The temporal widths of the control field and the signal input S_in(t) must be much longer than the cavity round-trip time, but much shorter than the cavity lifetime for the C(t) mode. This leads to negligible leakage of the converted C(t) amplitude from the cavity during the process. The C(t) mode then becomes analogous to a coherent spin wave (for example) in a cold atomic ensemble; thus the system may be viewed as a quantum memory. The cavity-coupling coefficients are assumed to have values that put S(t) in the “bad-cavity” limit. This finesse differential across the frequency bands is the key feature necessary to break the interaction symmetry between S(t) and C(t), and yield efficient TM multiplexing, and leads to the name dichroic-finesse cavity.

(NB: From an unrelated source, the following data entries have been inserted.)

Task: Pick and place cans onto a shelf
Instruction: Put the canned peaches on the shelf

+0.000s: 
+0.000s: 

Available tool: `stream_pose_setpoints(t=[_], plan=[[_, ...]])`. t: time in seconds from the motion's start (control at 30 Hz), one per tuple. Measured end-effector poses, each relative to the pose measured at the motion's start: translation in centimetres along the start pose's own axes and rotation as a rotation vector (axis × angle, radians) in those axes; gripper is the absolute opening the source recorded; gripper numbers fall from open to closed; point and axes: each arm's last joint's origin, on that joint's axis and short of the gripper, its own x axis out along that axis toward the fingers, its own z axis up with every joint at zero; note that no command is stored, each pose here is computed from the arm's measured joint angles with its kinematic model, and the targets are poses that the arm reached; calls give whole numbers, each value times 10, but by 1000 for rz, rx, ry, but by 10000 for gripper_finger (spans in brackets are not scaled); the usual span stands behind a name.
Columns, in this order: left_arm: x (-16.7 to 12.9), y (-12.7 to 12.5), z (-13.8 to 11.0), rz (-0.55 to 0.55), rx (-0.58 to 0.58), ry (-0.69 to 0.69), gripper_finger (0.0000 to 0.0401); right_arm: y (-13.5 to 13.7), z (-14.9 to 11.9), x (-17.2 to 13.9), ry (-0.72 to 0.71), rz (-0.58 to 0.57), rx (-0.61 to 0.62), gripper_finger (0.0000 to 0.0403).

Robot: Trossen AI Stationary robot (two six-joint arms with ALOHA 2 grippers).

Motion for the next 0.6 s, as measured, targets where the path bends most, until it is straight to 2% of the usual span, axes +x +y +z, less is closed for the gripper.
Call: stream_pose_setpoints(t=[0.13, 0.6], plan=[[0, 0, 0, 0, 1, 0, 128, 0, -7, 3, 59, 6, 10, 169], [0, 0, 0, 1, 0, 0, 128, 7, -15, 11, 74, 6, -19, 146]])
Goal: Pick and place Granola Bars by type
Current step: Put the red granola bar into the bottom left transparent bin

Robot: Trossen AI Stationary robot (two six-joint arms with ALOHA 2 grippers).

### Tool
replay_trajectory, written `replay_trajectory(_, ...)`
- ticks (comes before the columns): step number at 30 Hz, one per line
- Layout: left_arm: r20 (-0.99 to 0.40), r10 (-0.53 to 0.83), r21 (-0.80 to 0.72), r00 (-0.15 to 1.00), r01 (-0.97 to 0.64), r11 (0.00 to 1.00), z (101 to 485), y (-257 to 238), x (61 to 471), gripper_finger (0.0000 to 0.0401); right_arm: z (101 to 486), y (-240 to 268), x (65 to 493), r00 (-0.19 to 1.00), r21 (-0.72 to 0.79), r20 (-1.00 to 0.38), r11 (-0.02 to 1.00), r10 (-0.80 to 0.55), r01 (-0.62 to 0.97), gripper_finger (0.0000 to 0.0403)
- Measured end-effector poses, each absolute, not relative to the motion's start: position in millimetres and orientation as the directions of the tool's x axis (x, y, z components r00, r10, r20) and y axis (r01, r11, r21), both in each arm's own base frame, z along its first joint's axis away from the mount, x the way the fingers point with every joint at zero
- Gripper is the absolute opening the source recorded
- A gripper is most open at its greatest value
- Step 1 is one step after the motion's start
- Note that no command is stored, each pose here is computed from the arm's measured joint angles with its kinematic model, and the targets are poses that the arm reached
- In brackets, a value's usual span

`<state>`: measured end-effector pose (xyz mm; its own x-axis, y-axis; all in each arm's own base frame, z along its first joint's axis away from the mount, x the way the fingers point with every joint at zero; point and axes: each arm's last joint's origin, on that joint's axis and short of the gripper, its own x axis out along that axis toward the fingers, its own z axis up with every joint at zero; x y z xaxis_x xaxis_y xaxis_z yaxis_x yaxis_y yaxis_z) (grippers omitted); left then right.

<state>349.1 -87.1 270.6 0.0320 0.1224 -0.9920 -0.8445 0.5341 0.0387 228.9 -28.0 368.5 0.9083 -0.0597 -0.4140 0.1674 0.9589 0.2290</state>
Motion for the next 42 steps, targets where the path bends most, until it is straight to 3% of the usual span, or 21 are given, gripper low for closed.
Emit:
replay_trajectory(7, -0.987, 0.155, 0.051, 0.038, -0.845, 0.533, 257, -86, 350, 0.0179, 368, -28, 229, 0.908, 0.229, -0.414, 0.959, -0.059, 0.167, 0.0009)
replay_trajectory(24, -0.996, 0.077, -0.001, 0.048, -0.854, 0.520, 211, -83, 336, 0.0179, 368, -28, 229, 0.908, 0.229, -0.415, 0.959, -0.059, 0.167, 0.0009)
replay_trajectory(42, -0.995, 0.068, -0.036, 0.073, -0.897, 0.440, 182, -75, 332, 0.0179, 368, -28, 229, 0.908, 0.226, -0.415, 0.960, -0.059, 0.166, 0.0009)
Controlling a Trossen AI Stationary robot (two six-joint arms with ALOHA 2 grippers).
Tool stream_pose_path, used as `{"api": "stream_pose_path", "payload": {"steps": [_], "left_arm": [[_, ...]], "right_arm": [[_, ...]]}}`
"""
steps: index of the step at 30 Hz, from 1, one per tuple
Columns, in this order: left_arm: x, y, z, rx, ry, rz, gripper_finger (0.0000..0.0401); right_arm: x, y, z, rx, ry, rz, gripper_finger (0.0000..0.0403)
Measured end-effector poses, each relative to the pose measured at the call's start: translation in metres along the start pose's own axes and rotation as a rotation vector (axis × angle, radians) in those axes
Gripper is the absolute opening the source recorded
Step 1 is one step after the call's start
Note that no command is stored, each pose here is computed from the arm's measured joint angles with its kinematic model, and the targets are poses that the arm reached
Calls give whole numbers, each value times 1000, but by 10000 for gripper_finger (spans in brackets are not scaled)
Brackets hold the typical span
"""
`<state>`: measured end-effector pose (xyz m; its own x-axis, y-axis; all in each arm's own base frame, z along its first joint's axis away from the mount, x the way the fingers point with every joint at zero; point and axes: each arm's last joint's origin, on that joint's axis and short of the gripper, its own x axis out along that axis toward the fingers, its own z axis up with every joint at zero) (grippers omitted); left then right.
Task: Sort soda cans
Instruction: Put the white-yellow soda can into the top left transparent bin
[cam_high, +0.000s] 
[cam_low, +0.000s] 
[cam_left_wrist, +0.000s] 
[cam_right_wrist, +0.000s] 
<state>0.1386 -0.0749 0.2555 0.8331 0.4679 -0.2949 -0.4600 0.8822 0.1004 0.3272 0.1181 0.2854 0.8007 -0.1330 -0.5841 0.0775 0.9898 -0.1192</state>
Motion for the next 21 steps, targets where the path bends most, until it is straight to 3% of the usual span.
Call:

The solutions to the coupled-mode equations of motion can be expressed as linear integral scattering relations between input and output temporal modes using Green’s functions, which are functions of both an input-mode time argument and an output-mode time argument. For the process to be mode discriminatory, the Green functions should be separable in their time arguments, which is impossible for time-stationary processes whose Green functions depend only on time differences. A key requirement for achieving Green-function separability in previous (cavityless) approaches has been a large difference in the group velocities between the various frequency bands [10, 12, 14, 15]. This is required because orthogonal TMs can share very similar (even identical) temporal features in local time slices. For the QPG to perform different transformations on these two TMs, the full global temporal-mode structure needs to be surveyed by the device, as the effect (depletion/enhancement/phase-shift) on any given time slice should depend on features in all other time slices. Differing group velocities cause pulsed-mode field amplitudes from different time slices to convect through each other, providing an effective means of carrying local mode information across different time slices. TMI operates by causing convecting pulses to overlap in spacetime over multiple stages, with the interaction being semi-perturbative during each stage. This avoids coherent-propagation ringing effects [30] induced by cascaded second-order nonlinearity [10, 20, 21], and ensures Green function separability even at high conversion efficiencies [18].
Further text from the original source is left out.